Sam took a deep breath.
‘I might have talked to him in the churchyard,’ he said.
‘What? Talked to him about what?’
‘He says he’s here to help save Scrooge’s soul,’ said Sam. ‘Three spirits are coming and they’re going to show the old prune the error of his ways.’
Lizzie stared at him.
‘And was you ever going to tell me about it?’
Sam shrugged. Lizzie scowled.
‘But he can go through walls. What’s stopping him?’
‘I think he’s scared,’ said Sam.
‘Scared? What of?’
Sam shrugged and ground his teeth nervously before replying.
‘I don’t know. Those other spirits, I suppose. The ones who are going to teach the old man.’
It worried Sam, though he did not show it. It worried him that a phantom such as that would be scared. It made him wonder what these spirits must be like.
‘Sam!’ she hissed.
‘Look,’ said Sam, ‘we’re here now. It’s warmer in here than out ther
e, and old Scrooge can have his soul saved for all I care – I just want some of his loot and –’
Suddenly a bright flash burst into the room, under the door and round the door and beaming through the keyhole. It was a blue-white light and so intense that even this edited glimpse of it dazzled their eyes.
‘He’s back!’ hissed Sam. ‘Quick – under the table!’
Lizzie needed no further encouragement and the two of them dived under the huge table, turning to peep beneath the tablecloth, which hung almost, but not quite, to the floor.
The light shone in under the door, raking across the floorboards like a lighthouse beam rakes the waves, picking out every crumb and woodlouse carcass.
And then nothing.
The afterglow still hovered in the gloom like a ghost, but the light in Scrooge’s bedroom had gone out. Had he and the spirit left again?
No. Sam could hear the old miser moving about. Lizzie could hear him too and cuddled nervously into Sam, but Scrooge was climbing into bed, not coming towards them.

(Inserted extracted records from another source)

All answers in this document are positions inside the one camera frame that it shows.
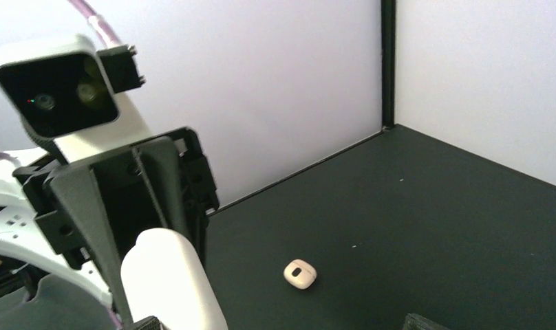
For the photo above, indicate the left black frame post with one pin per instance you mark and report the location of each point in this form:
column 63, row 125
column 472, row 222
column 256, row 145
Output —
column 388, row 44

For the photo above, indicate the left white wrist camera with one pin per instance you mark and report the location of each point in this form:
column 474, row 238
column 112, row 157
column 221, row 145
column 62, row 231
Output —
column 71, row 97

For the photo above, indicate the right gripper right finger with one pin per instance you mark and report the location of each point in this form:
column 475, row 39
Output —
column 415, row 321

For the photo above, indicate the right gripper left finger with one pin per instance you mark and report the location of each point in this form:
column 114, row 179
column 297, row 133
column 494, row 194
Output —
column 148, row 323

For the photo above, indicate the beige square charging case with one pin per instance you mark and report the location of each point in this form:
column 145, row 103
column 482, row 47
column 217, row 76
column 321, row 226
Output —
column 300, row 274

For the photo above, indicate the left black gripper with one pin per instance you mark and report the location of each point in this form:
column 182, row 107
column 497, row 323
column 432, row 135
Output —
column 93, row 209

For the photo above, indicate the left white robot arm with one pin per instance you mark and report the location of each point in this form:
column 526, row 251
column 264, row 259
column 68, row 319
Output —
column 22, row 239

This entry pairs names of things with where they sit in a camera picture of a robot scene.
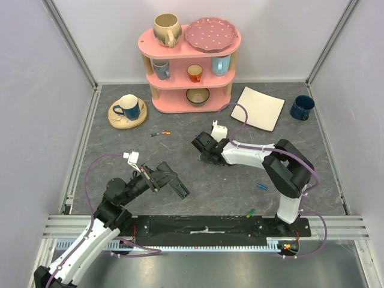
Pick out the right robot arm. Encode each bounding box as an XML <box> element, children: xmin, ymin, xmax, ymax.
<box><xmin>191</xmin><ymin>131</ymin><xmax>314</xmax><ymax>236</ymax></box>

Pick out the green battery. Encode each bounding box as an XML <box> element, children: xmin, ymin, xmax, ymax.
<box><xmin>246</xmin><ymin>209</ymin><xmax>255</xmax><ymax>218</ymax></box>

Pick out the blue mug cream interior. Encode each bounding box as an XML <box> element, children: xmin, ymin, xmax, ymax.
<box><xmin>112</xmin><ymin>94</ymin><xmax>140</xmax><ymax>121</ymax></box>

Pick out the grey blue mug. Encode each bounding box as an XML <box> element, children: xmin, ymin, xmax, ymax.
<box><xmin>152</xmin><ymin>59</ymin><xmax>170</xmax><ymax>80</ymax></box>

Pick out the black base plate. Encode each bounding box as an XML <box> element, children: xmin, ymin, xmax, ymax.
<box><xmin>119</xmin><ymin>215</ymin><xmax>311</xmax><ymax>247</ymax></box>

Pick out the pink three-tier shelf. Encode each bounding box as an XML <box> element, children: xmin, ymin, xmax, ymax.
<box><xmin>138</xmin><ymin>28</ymin><xmax>241</xmax><ymax>113</ymax></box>

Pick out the light blue mug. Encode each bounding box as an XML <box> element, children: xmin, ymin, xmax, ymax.
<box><xmin>211</xmin><ymin>55</ymin><xmax>231</xmax><ymax>76</ymax></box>

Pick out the blue metallic battery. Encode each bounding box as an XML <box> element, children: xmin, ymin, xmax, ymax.
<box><xmin>257</xmin><ymin>184</ymin><xmax>268</xmax><ymax>190</ymax></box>

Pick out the beige ceramic mug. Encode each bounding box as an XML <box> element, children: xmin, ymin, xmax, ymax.
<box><xmin>153</xmin><ymin>13</ymin><xmax>182</xmax><ymax>48</ymax></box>

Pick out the dark blue mug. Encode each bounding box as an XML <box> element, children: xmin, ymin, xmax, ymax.
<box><xmin>290</xmin><ymin>95</ymin><xmax>315</xmax><ymax>121</ymax></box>

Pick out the beige round saucer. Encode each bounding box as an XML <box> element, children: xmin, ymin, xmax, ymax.
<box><xmin>108</xmin><ymin>98</ymin><xmax>148</xmax><ymax>130</ymax></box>

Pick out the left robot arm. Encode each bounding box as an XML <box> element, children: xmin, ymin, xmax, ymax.
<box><xmin>34</xmin><ymin>162</ymin><xmax>190</xmax><ymax>287</ymax></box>

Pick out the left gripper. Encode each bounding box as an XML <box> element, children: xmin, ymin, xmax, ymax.
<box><xmin>120</xmin><ymin>163</ymin><xmax>178</xmax><ymax>206</ymax></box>

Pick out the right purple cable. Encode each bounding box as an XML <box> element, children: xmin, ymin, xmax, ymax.
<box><xmin>216</xmin><ymin>103</ymin><xmax>328</xmax><ymax>259</ymax></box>

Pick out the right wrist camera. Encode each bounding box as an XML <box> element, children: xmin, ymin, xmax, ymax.
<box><xmin>211</xmin><ymin>120</ymin><xmax>228</xmax><ymax>142</ymax></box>

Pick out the pink dotted plate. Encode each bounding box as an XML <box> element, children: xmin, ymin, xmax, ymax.
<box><xmin>185</xmin><ymin>17</ymin><xmax>238</xmax><ymax>53</ymax></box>

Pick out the black remote control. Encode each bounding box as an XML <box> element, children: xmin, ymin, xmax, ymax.
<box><xmin>157</xmin><ymin>161</ymin><xmax>190</xmax><ymax>199</ymax></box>

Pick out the white cable duct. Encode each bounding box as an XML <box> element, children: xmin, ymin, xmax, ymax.
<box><xmin>55</xmin><ymin>238</ymin><xmax>284</xmax><ymax>251</ymax></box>

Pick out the purple cable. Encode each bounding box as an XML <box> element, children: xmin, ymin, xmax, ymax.
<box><xmin>43</xmin><ymin>152</ymin><xmax>163</xmax><ymax>288</ymax></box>
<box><xmin>216</xmin><ymin>103</ymin><xmax>328</xmax><ymax>259</ymax></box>

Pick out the small orange cup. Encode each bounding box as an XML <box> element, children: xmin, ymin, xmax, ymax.
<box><xmin>187</xmin><ymin>64</ymin><xmax>203</xmax><ymax>83</ymax></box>

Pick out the square white plate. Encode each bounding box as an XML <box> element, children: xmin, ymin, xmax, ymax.
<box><xmin>238</xmin><ymin>86</ymin><xmax>285</xmax><ymax>131</ymax></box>

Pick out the dark patterned bowl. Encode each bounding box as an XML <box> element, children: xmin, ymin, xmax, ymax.
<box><xmin>186</xmin><ymin>88</ymin><xmax>210</xmax><ymax>106</ymax></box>

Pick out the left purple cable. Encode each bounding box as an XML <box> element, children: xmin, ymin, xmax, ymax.
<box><xmin>43</xmin><ymin>152</ymin><xmax>163</xmax><ymax>288</ymax></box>

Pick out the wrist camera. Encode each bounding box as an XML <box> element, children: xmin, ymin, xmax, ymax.
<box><xmin>211</xmin><ymin>120</ymin><xmax>228</xmax><ymax>142</ymax></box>
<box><xmin>122</xmin><ymin>151</ymin><xmax>140</xmax><ymax>172</ymax></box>

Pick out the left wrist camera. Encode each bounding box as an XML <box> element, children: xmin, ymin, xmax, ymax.
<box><xmin>122</xmin><ymin>151</ymin><xmax>140</xmax><ymax>172</ymax></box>

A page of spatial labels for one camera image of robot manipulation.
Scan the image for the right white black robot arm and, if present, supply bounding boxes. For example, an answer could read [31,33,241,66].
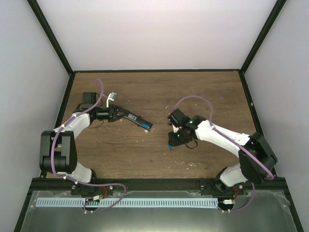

‘What’s he doing?’ whispered Lizzie.
‘He’s going back to bed.’
‘I’m so tired, Sam,’ she said tearfully.
‘Then go to sleep.’
‘But you said I shouldn’t. What if he comes in?’
‘He’s not coming in,’ said Sam.
Lizzie turned her back on her brother and curled up prickly as a hedgehog. Sam knew to leave well alone. Lizzie would come round. She always did. Best to get some sleep.
One of the tiny fireflies of light came drifting in under the door and Sam reached out and took hold of it.
The scene could not be more changed. Night was replaced by day, winter by spring. Instead of the soot and grime of the city, here was the greenery of the Kentish countryside. Here was a scene that might make a painter pause and take up his brushes.
Sam and Lizzie were standing in the garden of the house by the river, inhabiting the memory Sam had earlier described. Under the shade of a willow tree sat their mother and their younger selves.
‘Are we dreaming?’ said Lizzie.
‘I don’t know,’ said Sam. ‘Can we both be dreaming the same dream?’